Problem to work on: The output must match the entries below exactly, with pictures removed.

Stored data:
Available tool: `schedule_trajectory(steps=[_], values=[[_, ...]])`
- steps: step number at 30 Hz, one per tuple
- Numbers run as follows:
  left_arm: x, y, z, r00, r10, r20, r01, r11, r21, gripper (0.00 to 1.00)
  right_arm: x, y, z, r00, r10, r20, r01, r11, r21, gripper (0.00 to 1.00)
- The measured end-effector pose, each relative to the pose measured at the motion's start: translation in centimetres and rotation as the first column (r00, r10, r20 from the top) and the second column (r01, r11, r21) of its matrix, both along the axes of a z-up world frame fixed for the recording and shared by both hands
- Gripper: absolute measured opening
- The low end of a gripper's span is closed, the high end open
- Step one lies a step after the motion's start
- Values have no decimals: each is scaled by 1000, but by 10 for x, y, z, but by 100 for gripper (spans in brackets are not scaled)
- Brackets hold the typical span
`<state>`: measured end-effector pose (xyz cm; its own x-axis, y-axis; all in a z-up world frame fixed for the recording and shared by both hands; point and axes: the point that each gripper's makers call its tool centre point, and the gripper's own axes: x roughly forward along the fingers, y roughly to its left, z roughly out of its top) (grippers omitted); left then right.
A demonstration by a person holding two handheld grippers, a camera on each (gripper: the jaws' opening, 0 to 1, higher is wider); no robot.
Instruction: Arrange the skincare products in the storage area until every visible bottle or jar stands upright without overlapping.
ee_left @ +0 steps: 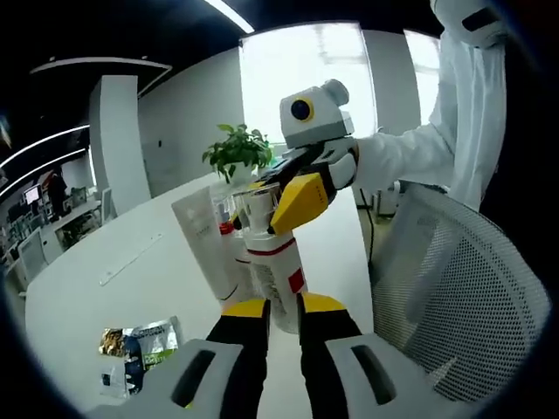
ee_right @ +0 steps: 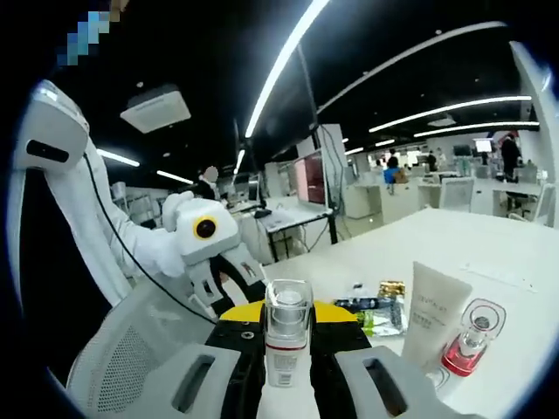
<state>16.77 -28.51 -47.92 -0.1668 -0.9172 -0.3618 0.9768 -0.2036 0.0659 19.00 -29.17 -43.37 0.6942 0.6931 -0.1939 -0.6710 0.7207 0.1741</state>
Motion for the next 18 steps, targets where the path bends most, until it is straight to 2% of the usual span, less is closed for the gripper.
schedule_trajectory(steps=[9,12,13,18], values=[[-12,-3,-1,997,-75,-31,75,997,0,17,-11,12,3,994,104,32,-104,995,-8,9],[-19,-4,0,992,-113,-50,113,994,-8,18,-18,20,7,984,168,53,-168,986,-2,9],[-20,-4,-1,992,-119,-52,118,993,-5,18,-20,21,8,979,191,74,-189,981,-31,9],[-24,-6,-6,988,-142,-55,143,990,12,17,-24,23,2,970,233,62,-228,971,-75,9]])
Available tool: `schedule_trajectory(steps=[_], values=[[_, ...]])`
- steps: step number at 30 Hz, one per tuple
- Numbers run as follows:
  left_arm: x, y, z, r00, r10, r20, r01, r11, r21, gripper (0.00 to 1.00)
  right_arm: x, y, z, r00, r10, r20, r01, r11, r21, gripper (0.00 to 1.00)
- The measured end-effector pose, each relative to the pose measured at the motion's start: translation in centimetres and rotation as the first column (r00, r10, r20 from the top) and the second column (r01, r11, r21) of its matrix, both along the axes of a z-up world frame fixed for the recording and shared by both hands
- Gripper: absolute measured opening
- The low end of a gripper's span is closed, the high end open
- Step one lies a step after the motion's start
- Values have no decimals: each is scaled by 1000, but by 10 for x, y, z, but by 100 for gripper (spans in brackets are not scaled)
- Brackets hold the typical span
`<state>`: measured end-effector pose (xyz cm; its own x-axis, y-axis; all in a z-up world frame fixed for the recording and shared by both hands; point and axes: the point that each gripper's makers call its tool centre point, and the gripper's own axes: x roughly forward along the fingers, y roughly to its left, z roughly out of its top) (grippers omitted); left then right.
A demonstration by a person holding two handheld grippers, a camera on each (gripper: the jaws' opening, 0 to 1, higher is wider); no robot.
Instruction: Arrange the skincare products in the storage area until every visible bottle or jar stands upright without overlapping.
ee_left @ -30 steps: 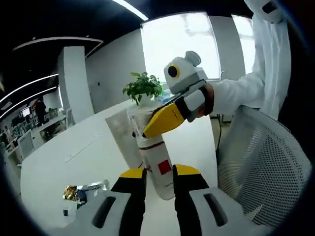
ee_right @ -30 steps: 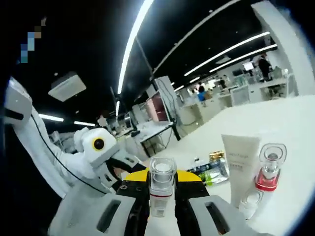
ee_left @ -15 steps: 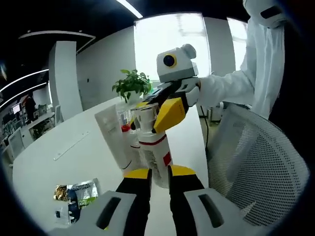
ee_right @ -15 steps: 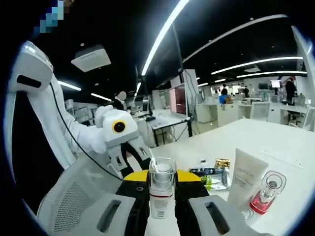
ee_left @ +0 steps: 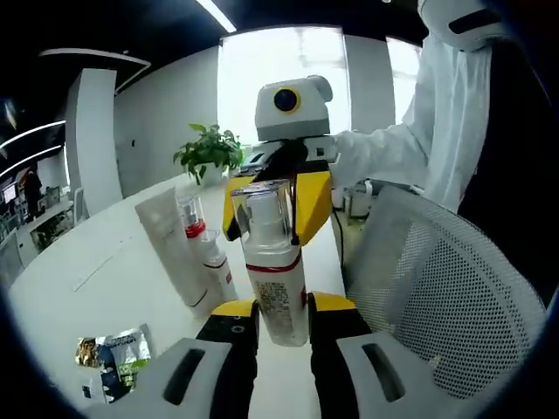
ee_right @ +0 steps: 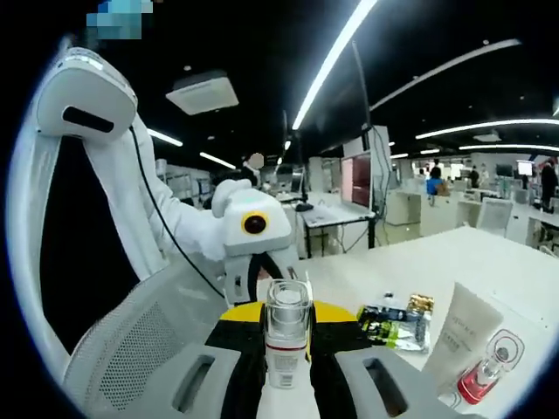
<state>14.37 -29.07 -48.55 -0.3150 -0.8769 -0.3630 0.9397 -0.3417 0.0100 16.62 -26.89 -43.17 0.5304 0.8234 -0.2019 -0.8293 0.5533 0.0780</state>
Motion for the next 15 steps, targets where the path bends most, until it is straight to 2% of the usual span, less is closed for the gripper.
schedule_trajectory(steps=[2,4,6,8,10,15], values=[[1,-1,-2,1000,1,7,-1,1000,1,16,0,-1,-2,1000,7,8,-7,1000,-23,9],[1,-2,-5,1000,9,-18,-9,1000,17,16,0,-1,-4,1000,11,3,-11,999,-32,10],[5,-4,-10,1000,29,-7,-28,999,23,16,2,-3,-10,1000,8,7,-7,998,-67,10],[8,-5,-16,998,53,-29,-52,998,48,15,4,-6,-17,1000,6,-4,-6,995,-97,10],[11,-8,-20,998,64,-14,-63,997,51,15,6,-9,-22,1000,-4,-26,2,994,-112,10],[18,-14,-33,995,96,-1,-95,993,70,15,10,-13,-37,999,-4,-39,-4,979,-203,10]])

Expected output:
Available tool: `schedule_trajectory(steps=[_], values=[[_, ...]])`
- steps: step number at 30 Hz, one per tuple
- Numbers run as follows:
  left_arm: x, y, z, r00, r10, r20, r01, r11, r21, gripper (0.00 to 1.00)
  right_arm: x, y, z, r00, r10, r20, r01, r11, r21, gripper (0.00 to 1.00)
- The measured end-effector pose, each relative to the pose measured at the motion's start: translation in centimetres and rotation as the first column (r00, r10, r20 from the top) and the second column (r01, r11, r21) of its matrix, both along the axes of a z-up world frame fixed for the recording and shared by both hands
- Gripper: absolute measured opening
- The low end of a gripper's span is closed, the high end open
- Step one lies a step after the motion's start
- Values have no decimals: each is scaled by 1000, but by 10 for x, y, z, but by 100 for gripper (spans in brackets are not scaled)
- Brackets hold the typical span
`<state>`: measured end-effector pose (xyz cm; its own x-axis, y-axis; all in a z-up world frame fixed for the recording and shared by both hands; point and axes: the point that each gripper's makers call its tool centre point, and the gripper's own axes: x roughly forward along the fingers, y roughly to its left, z roughly out of its top) (grippers omitted); left then right.
A demonstration by a person holding two handheld grippers, a camera on each (gripper: the jaws' opening, 0 to 1, higher is wider); no robot.
Instruction: Arrange the skincare products in the storage area until every visible bottle or jar stands upright without overlapping.
ee_left @ +0 steps: 
ee_right @ +0 steps: 
<state>16.77 -28.51 -47.92 -0.1668 -0.9172 -0.3618 0.9768 -0.2036 0.0659 19.00 -29.17 -43.37 0.6942 0.6931 -0.1939 -0.6710 0.7207 0.1741</state>
Motion for the next 18 steps, targets where the path bends most, until it is straight to 2% of the usual span, less is closed for the gripper.
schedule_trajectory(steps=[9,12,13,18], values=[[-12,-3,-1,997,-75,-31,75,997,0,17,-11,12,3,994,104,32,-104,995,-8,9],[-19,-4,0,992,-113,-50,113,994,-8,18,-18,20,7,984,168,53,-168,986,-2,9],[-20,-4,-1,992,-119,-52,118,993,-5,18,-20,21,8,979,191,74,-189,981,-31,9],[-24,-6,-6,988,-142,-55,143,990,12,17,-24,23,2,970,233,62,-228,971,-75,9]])
Available tool: `schedule_trajectory(steps=[_], values=[[_, ...]])`
- steps: step number at 30 Hz, one per tuple
- Numbers run as follows:
  left_arm: x, y, z, r00, r10, r20, r01, r11, r21, gripper (0.00 to 1.00)
  right_arm: x, y, z, r00, r10, r20, r01, r11, r21, gripper (0.00 to 1.00)
- The measured end-effector pose, each relative to the pose measured at the motion's start: translation in centimetres and rotation as the first column (r00, r10, r20 from the top) and the second column (r01, r11, r21) of its matrix, both along the axes of a z-up world frame fixed for the recording and shared by both hands
- Gripper: absolute measured opening
- The low end of a gripper's span is closed, the high end open
- Step one lies a step after the motion's start
- Values have no decimals: each is scaled by 1000, but by 10 for x, y, z, but by 100 for gripper (spans in brackets are not scaled)
- Brackets hold the typical span
`<state>`: measured end-effector pose (xyz cm; its own x-axis, y-axis; all in a z-up world frame fixed for the recording and shared by both hands; point and axes: the point that each gripper's makers call its tool centre point, and the gripper's own axes: x roughly forward along the fingers, y roughly to its left, z roughly out of its top) (grippers omitted); left then right.
A demonstration by a person holding two handheld grippers, a camera on each (gripper: the jaws' opening, 0 to 1, higher is wider); no robot.
Instruction: Arrange the skincare products in the storage area until every visible bottle or jar stands upright without overlapping.
ee_left @ -30 steps: 
ee_right @ -30 steps: 
ee_left @ -15 steps: 
ee_right @ -15 steps: 
ee_left @ +0 steps: 
ee_right @ +0 steps: 
<state>14.37 -29.07 -48.55 -0.3150 -0.8769 -0.3630 0.9397 -0.3417 0.0100 16.62 -26.89 -43.17 0.5304 0.8234 -0.2019 -0.8293 0.5533 0.0780</state>
Motion for the next 15 steps, targets where the path bends most, until it is straight to 2% of the usual span, less is closed for the gripper.
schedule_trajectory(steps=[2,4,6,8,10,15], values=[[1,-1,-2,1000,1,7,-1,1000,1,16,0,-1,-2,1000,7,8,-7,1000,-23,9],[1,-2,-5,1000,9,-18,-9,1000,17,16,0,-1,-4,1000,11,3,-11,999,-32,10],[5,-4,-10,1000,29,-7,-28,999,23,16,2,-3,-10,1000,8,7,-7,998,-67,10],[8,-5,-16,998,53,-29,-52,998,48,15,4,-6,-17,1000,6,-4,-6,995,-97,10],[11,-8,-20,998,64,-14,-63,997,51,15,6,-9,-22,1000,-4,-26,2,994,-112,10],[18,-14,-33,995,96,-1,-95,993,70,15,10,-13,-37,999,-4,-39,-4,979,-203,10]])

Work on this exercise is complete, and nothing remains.